Last night I tuned-in to ESPN to watch Monday Night Football.

Historically, I've enjoyed watching the NFL on television, because the game is designed for television. In the mid-1960s, Pete Rozelle and Roone Arledge re-engineered the NFL game to more easily lend itself to broadcast revenue. It was a brilliant move, and from it came the perfectly packaged televised sporting events.

In recent years, the contracts between the NFL and broadcast outlets have been modified, as well they should, to accommodate redistribution of the huge profits being made.

Unfortunately, nobody like Pete Rozelle and/or Roone Arledge has been involved in these modern day efforts, so the changes have been engineered by accountants and lawyers, instead of television producers and sportsmen.

What we have today barely resembles the NFL I enjoyed so much the past forty-odd years. There's just not enough football in the broadcast.

Let's count some beans:

The average broadcast of an NFL game is scheduled for three hours.

An NFL game consists of four fifteen-minute quarters: one hour.
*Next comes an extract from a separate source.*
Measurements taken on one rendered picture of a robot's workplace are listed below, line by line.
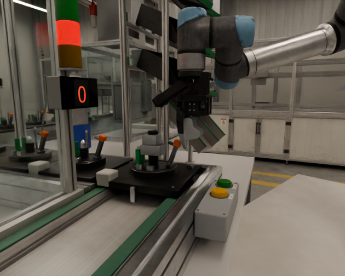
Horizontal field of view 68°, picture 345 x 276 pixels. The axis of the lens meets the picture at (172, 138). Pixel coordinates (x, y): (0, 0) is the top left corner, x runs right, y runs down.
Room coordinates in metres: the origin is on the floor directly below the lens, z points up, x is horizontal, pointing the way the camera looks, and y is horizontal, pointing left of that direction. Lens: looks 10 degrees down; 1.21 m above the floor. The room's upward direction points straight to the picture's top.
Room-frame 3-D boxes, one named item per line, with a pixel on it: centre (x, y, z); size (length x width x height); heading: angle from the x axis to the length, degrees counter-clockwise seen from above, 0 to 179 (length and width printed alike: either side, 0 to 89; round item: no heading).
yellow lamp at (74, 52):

There is a short break at the end of each quarter, for the teams to change sides.

Half-time lasts about twenty minutes or so.

Approximately thirty minutes is required for intervals, during which time, advertising and promotions are proffered.

This leaves an additional ninety minutes, a full fifty percent more than the actual time of the game, for advertising and promotion.

One hour of football is nestled in an additional two hours of other stuff.

Last night, I explained it this way:

Fifteen airings of the same truck ad, fifteen airings of the same beer ad, fifteen airings of the same car ad, fifteen airings of the same pizza ad, fifteen airings of various armed forces ads, and fifteen promos for some insipid new sitcom EVERY HOUR for three hours. Oh, and then a little bit of a sporting event.

My fave is this combo: three to five ads, back to the game, announcer does audio promo for television show, team kicks-off the ball for a fair catch, announcer does another promo for the same upcoming show, three to five ads, then the first play of the series. In five minutes there has been one completed play (for a fair catch) and the start of a play from scrimmage.
Although those paragraphs were written with tongue firmly planted in cheek, they are not much of an exaggeration.

In order to watch an NFL game, you must watch at least two hours of other stuff.

In my estimation, that is not watching a football game, that is watching television advertising with some football interspersed through it.

Why people continue to tune-in is beyond my ability to reason.